AQA GCSE CSPaper 2 · Unit 6Lesson 2

Paper 2 · Unit 6 · CS-L6-02

Social Engineering

60 minutes · AQA 8525 · Paper 2 — Cyber security

Spec & Goals 3 min

AQA Spec 3.6.1.2 — Social engineering: blagging, phishing, pharming, shouldering

By the end of this lesson you can:

  1. Define social engineering.
  2. Describe blagging, phishing, pharming and shouldering.
  3. State how each can be protected against.

Warm-Up 5 min

Last lesson you learned the human is often the weakest link. Social engineering is the set of tricks attackers use to exploit exactly that.

Quick starter

A text message says: "Your parcel is held. Pay RM 2.00 to release it: [link]." What two tricks is the sender using on you?

Reveal the idea

Urgency ("held") and a small, believable request (RM 2.00) lower your guard so you click without thinking. That's phishing.

Key Concept — hacking the human 14 min

Social engineering is the art of manipulating people into giving away confidential information or access, rather than attacking the technology.

The four forms AQA examines

FormWhat it isProtect against it by…
Blagging (pretexting)Inventing a convincing scenario / pretending to be someone (e.g. "IT support") to get information.Verify identity before sharing anything; never give details to unsolicited callers.
PhishingFake emails/texts pretending to be a trusted organisation, with a link to a fake site, to steal logins/details.Check the sender and link; don't click unexpected links; banks never ask for passwords by email.
PharmingRedirecting a user from a real website address to a fake copy (often via malicious code), to harvest details.Check for https and the padlock; keep software updated; type addresses yourself.
Shouldering (shoulder surfing)Watching over someone's shoulder as they type a PIN or password.Shield the keypad; be aware of who is nearby at ATMs/keypads.

Worked Example — spot the attack 12 min

Problem: For each scenario, name the social-engineering technique and give one way to protect against it.

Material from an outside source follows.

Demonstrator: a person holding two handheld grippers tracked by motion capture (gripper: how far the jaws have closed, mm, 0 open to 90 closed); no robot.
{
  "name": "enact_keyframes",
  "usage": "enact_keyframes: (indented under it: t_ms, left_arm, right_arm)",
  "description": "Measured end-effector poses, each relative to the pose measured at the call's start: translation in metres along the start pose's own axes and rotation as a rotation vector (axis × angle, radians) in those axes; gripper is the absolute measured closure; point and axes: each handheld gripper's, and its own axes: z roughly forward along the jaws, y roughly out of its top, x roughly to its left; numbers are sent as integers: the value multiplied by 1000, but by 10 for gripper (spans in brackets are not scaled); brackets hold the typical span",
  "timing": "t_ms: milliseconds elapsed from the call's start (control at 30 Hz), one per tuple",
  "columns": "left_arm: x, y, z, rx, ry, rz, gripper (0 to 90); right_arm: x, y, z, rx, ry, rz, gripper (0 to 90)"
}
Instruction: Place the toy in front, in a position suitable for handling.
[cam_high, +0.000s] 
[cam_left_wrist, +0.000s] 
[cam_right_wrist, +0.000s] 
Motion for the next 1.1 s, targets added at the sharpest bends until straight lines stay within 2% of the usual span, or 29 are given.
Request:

ScenarioTechniqueProtection
A caller says "I'm from the bank's fraud team — confirm your card PIN."BlaggingHang up and call the bank back on its official number; banks never ask for a full PIN.
An email "from Maybank" warns the account is locked; a link leads to a look-alike login page.PhishingCheck the sender/link; go to the site directly, not via the email link.
Priya types the right web address but lands on a fake bank site that steals her login.PharmingCheck for HTTPS / the padlock; keep the browser and security software updated.
Someone behind Arjun at the ATM watches him enter his PIN.ShoulderingCover the keypad with your hand; check no one is too close.

Try It Yourself 12 min

🟢 Easy

Goal: Define social engineering.

🟡 Medium

Goal: Describe the difference between phishing and blagging.

🔴 Stretch

Goal: Write a checklist a school could give students to avoid phishing.

Hint: sender, links, urgency, asking for passwords.

📝 Exam Practice 10 min

Define[1 mark]

Define the term social engineering.

Mark scheme
  • Manipulating / tricking people into revealing confidential information or giving access (1).
Describe[2 marks]

Describe what happens in a phishing attack.

Mark scheme
  • A fake message/email appears to be from a trusted source / organisation (1).
  • It tricks the victim into revealing personal details / clicking a link to a fake site (1).
Explain[4 marks]

A company is worried about social engineering. Explain two forms it could take and how the company could protect against each.

Mark scheme

Two forms, each with a matching protection (1 + 1 per form), e.g.:

  • Phishing — fake emails (1); train staff to check senders/links and not click unexpected links (1).
  • Blagging — impersonating IT/management (1); verify identity before sharing information / call-back policy (1).
  • (Also accept pharming or shouldering with matching protection.)

Recap & Key Terms 3 min

Social engineering tricks people, not technology. Blagging invents a false scenario; phishing uses fake messages with links; pharming redirects you to a fake site; shouldering watches you type. Defend by verifying identity, checking senders and links, using HTTPS, and shielding keypads.

Social engineering
Tricking people into revealing confidential information or granting access.
Blagging
Inventing a false scenario or identity to obtain information.
Phishing
Fake messages from a seemingly trusted source to steal personal details.
Pharming
Redirecting a user to a fake website to harvest their details.
Shouldering
Watching over someone's shoulder to steal a PIN or password.

Homework 1 min

Task (≤ 15 min): Design a phishing email that pretends to be from a delivery company — then annotate it with three "red flags" that would help someone spot it as fake.

Model answer (red flags)

Three giveaways to label: (1) the sender's address doesn't match the real company / is misspelled; (2) urgent threat ("parcel will be returned today"); (3) a link to a non-official web address asking for a login or payment. Also accept: poor spelling/grammar; generic greeting ("Dear customer").

Award marks for: three valid red flags (3).